Sam Schuchert, CEO of Agentic, recently presented a compelling demonstration of how their platform empowers the customization of ChatGPT agents, allowing them to leverage proprietary data and execute real-world tasks. His presentation illuminated a significant advancement in AI, showcasing how agents can be equipped with "connectors" to make smarter decisions and take more effective actions on a user's behalf. This capability fundamentally expands the utility of AI beyond its inherent linguistic understanding.
At the heart of Agentic's innovation are these "connectors," which essentially function as API integrations or data pipelines, linking the AI agent to various external applications and information sources. Schuchert emphasized that "the agent can make decisions on which connectors to use and which actions to take," illustrating how the AI autonomously selects the appropriate tool for a given query or task. This transforms the agent from a passive information retriever into an active orchestrator, capable of initiating transactions, fetching live data, or updating records across disparate systems. The implications for workflow automation are profound, allowing businesses to deploy AI in roles previously requiring human intervention or complex, brittle scripts.
This level of modularity allows for unprecedented customization. Users can tailor agents to specific business needs, from automating customer support to managing complex supply chain logistics.

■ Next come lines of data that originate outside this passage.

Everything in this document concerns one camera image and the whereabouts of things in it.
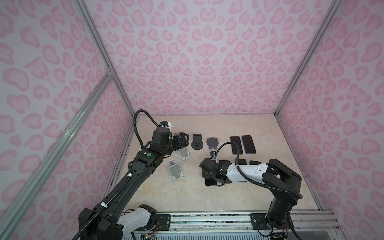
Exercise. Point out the aluminium frame post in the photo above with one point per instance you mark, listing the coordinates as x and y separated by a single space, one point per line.
91 27
315 42

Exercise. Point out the aluminium frame post back right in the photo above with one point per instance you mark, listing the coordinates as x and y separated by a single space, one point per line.
315 42

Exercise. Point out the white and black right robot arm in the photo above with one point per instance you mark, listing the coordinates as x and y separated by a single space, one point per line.
282 181

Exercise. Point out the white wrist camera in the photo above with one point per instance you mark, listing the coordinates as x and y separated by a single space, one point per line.
165 124
213 155

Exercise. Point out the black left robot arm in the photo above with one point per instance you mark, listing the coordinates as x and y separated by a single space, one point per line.
101 222

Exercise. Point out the aluminium diagonal frame bar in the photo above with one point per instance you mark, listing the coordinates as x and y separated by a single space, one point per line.
22 203

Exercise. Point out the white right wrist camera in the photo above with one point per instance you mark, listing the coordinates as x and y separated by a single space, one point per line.
213 155

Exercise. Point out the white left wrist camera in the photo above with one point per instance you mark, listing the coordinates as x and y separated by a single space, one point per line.
165 124

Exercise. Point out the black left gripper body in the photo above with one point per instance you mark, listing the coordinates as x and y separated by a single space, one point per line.
176 144

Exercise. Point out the black phone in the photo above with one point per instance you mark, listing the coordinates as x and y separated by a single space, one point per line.
237 146
248 144
224 163
210 182
255 162
242 162

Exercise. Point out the dark round stand back right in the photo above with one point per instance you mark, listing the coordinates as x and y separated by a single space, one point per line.
212 143

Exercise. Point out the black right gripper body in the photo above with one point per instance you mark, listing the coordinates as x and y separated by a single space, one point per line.
205 175

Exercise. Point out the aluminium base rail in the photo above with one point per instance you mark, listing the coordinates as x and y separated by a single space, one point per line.
242 225

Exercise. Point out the white phone stand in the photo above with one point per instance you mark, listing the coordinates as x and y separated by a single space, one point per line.
183 154
175 170

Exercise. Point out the dark round stand back left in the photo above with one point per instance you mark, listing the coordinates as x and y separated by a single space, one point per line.
197 143

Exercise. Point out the aluminium frame post back left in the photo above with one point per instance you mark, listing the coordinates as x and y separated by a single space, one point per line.
91 27

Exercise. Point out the dark round stand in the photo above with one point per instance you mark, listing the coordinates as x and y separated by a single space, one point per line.
212 143
197 143

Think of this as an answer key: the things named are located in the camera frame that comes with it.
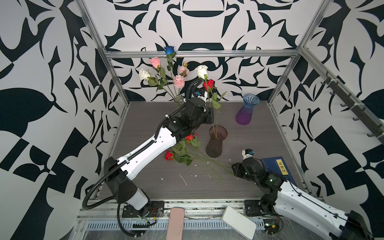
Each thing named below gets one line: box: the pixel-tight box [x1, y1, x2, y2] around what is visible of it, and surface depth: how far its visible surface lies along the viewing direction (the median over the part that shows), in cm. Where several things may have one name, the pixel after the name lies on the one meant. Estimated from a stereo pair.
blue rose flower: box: [164, 46, 178, 98], surface depth 88 cm
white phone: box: [221, 206, 257, 240], surface depth 69 cm
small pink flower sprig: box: [177, 61, 190, 78], surface depth 92 cm
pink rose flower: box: [149, 56, 177, 98], surface depth 84 cm
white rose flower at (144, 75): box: [139, 68, 176, 100], surface depth 78 cm
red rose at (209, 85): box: [202, 79, 228, 139], surface depth 78 cm
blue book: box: [261, 156, 298, 187], surface depth 89 cm
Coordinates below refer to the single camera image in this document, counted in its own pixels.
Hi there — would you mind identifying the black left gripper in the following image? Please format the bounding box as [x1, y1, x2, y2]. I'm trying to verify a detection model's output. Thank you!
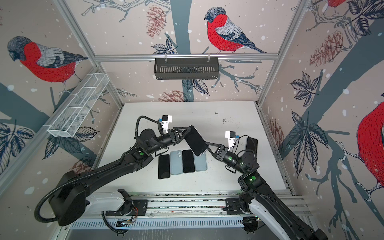
[147, 127, 190, 155]

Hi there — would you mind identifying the pale green phone case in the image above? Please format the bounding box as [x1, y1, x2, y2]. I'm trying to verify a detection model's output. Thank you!
[170, 151, 183, 175]

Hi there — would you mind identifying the phone with black screen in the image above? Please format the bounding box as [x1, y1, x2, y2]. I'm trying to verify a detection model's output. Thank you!
[158, 155, 171, 180]

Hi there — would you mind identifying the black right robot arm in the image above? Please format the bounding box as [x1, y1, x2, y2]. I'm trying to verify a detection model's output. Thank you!
[207, 137, 328, 240]

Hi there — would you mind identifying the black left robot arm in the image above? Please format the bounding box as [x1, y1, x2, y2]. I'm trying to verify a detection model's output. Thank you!
[34, 116, 191, 226]

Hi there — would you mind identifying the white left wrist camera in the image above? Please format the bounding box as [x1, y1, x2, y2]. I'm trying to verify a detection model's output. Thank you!
[159, 115, 172, 133]

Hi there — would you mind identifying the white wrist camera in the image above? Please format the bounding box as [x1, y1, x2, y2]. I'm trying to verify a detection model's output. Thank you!
[159, 115, 172, 133]
[225, 131, 240, 150]

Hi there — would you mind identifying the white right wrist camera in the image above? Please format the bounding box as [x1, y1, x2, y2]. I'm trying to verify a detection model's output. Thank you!
[225, 131, 240, 150]

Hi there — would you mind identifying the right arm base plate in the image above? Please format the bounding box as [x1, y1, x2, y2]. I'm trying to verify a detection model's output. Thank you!
[222, 198, 253, 215]

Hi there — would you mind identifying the black wall basket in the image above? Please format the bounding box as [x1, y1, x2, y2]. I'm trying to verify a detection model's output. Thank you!
[154, 58, 220, 80]

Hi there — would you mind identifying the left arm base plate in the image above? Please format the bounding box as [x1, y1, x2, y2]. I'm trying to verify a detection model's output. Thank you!
[105, 200, 148, 217]

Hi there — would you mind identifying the white wire mesh basket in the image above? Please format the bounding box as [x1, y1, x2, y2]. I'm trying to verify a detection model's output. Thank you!
[48, 73, 110, 138]

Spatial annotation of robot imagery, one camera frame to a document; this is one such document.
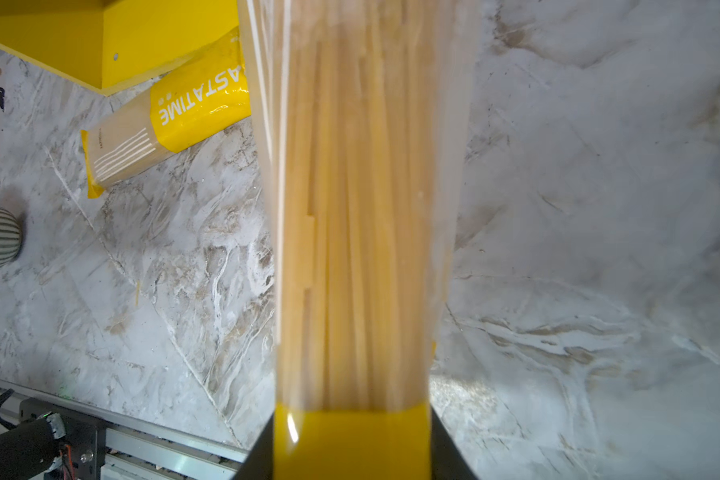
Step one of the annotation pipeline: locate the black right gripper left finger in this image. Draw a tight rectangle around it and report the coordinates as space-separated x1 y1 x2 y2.
233 415 275 480

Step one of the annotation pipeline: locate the yellow shelf unit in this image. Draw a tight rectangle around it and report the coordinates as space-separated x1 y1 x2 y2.
0 0 239 95

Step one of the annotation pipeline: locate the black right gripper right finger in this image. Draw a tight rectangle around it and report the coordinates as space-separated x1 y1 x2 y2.
431 408 477 480

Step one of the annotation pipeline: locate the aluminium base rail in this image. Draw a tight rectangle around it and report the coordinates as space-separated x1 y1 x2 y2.
0 380 248 479

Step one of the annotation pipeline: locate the yellow Pastatime spaghetti bag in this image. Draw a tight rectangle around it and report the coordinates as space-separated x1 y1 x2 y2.
238 1 479 479

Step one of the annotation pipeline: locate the yellow spaghetti bag crosswise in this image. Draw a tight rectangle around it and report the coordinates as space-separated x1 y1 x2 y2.
81 27 251 199

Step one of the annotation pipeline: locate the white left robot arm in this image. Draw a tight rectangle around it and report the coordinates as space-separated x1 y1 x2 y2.
0 413 67 480

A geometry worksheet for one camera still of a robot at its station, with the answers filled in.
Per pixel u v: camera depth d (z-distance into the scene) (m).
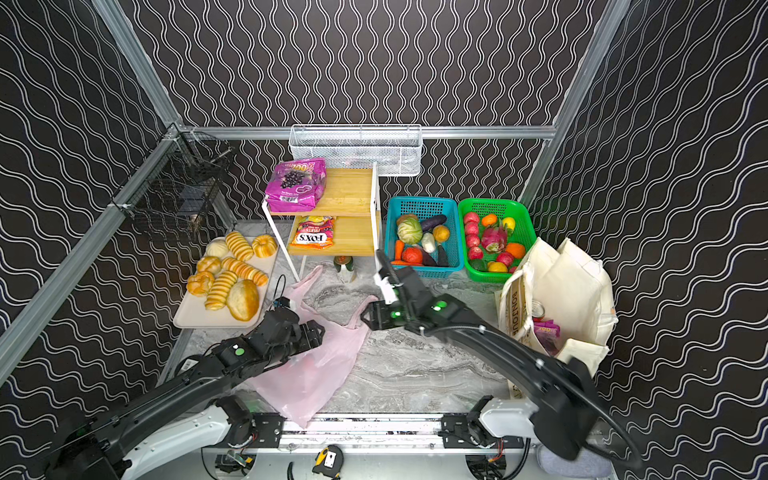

A critical benefit of integrating external data and tools is the enhanced reliability of AI outputs. By grounding the agent's responses in real-time, factual information accessed via connectors, the propensity for "hallucination"—where AI invents facts—is significantly reduced. Schuchert noted that "you can teach it to use your own data," ensuring that the agent's knowledge base is current, accurate, and specific to the organization's operational context. This directly addresses one of the most persistent challenges in deploying generative AI in critical business functions, fostering trust and operational integrity.
For founders and VCs, this signals a ripe opportunity for specialized AI applications that can perform domain-specific tasks with high precision and autonomy. Defense and AI analysts will recognize the potential for adaptive, self-improving systems in complex operational environments. Tech insiders will appreciate the architectural shift, where LLMs serve as the reasoning engine, but external tools provide the hands and eyes to interact with the digital world. The move towards agentic AI, capable of independent action and self-correction through external feedback, fundamentally changes how enterprises will build and deploy intelligent systems.
The Agentic platform exemplifies a significant leap in AI development, offering a practical framework for creating intelligent agents that are not only conversational but also actionable and deeply integrated into operational workflows. This approach promises to unlock new levels of efficiency and capability across diverse industries.